Is there a floor for Chinese tech stocks? Covid lockdowns trap bulls as price targets are slashed again
- China’s biggest tech stocks suffered another round of cuts to their upside potential last quarter as Covid-19 disrupted business activity
- Analysts trimmed their 12-month target for Alibaba, Meituan by 19 to 26 per cent last quarter, despite deep revisions in 2021
Top stocks with the heaviest weightings in the Hang Seng Tech Index saw an average 15 per cent derating in the consensus 12-month price targets last quarter, according to Bloomberg data. That is a major cutback compared with an average 2 per cent reduction during the final three months of 2021.
“Many analysts are cutting their earnings projection mainly due to the relatively bearish sentiment of policies, especially in internet and real estate sectors,” Xu Lirong, chief investment officer at Franklin Templeton Sealand Fund Management, said in an interview. “They can’t find any positive signals.”
Citigroup, HSBC, UBS and Nomura are among the latest banks and brokerages to knock down their assessment of Alibaba’s stock appreciation potential, as Covid-19 disrupted business activity in several mainland provinces.
The consensus for Alibaba now stands at HK$160.68, versus as high as HK$339.33 in January last year. Alibaba sank 5.1 per cent on Monday to HK$98.50, having reached an all-time low of HK$71.25 on March 15.
Hopes for a major policy stimulus are deflating as policymakers in Beijing kept the toolbox untouched amid a wave of Covid-19 infections and inflation risk. Many economists are now saying the fallout will undermine China’s aim of achieving 5.5 per cent growth this year.

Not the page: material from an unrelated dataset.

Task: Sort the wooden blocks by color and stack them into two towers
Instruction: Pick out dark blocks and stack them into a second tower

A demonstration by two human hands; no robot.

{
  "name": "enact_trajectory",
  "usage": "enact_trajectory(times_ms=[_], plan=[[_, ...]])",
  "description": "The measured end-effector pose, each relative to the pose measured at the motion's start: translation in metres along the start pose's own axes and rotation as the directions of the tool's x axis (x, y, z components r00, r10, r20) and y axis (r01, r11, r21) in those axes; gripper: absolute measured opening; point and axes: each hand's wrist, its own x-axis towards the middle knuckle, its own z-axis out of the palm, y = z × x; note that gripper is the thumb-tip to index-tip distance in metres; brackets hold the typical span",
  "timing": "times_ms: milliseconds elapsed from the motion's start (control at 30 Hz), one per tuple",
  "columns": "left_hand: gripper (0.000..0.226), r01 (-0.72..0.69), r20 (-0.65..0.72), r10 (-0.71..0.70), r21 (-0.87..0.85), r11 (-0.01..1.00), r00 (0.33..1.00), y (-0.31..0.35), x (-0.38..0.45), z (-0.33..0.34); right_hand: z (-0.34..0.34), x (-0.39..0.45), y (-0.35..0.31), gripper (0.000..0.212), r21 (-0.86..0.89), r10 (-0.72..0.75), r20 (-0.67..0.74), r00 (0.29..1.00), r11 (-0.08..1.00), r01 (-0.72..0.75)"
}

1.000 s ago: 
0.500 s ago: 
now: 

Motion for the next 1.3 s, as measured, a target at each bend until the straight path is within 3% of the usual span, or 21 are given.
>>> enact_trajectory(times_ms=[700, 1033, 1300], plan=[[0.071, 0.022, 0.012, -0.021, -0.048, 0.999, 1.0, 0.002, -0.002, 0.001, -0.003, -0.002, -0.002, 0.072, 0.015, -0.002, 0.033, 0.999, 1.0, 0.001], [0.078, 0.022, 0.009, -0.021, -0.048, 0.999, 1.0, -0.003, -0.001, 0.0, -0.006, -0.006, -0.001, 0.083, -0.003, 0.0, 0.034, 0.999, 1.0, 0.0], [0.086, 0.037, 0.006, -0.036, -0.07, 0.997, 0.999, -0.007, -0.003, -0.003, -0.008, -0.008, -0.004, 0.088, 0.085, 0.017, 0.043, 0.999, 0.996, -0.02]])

BNP Paribas Asset Management increased its allocation to Chinese equities as Beijing has “committed to providing additional fiscal and monetary policy support to compensate for the drag on growth,” chief market strategist Daniel Morris wrote in a note published on Thursday.
“It is worth recalling that the Chinese leadership recently committed to a 5.5 per cent growth rate this year,” Morris said. “In general, what the Chinese government wants, the Chinese government gets.”
Still, investing in Chinese stocks calls for a reassessment in valuations because of the added political consideration, said Kent Chan, equity investment director of Los Angeles-based Capital Group, which managed US$2.7 trillion at the end of December.
That means applying a higher risk premium to Chinese equities with comparable businesses to listed stocks in other countries that don’t have the same political risk.
The “playbooks for large internet-platform companies have changed,” he said. “Their high-growth days are now more measured and that reality is somewhat reflected in their stock prices.”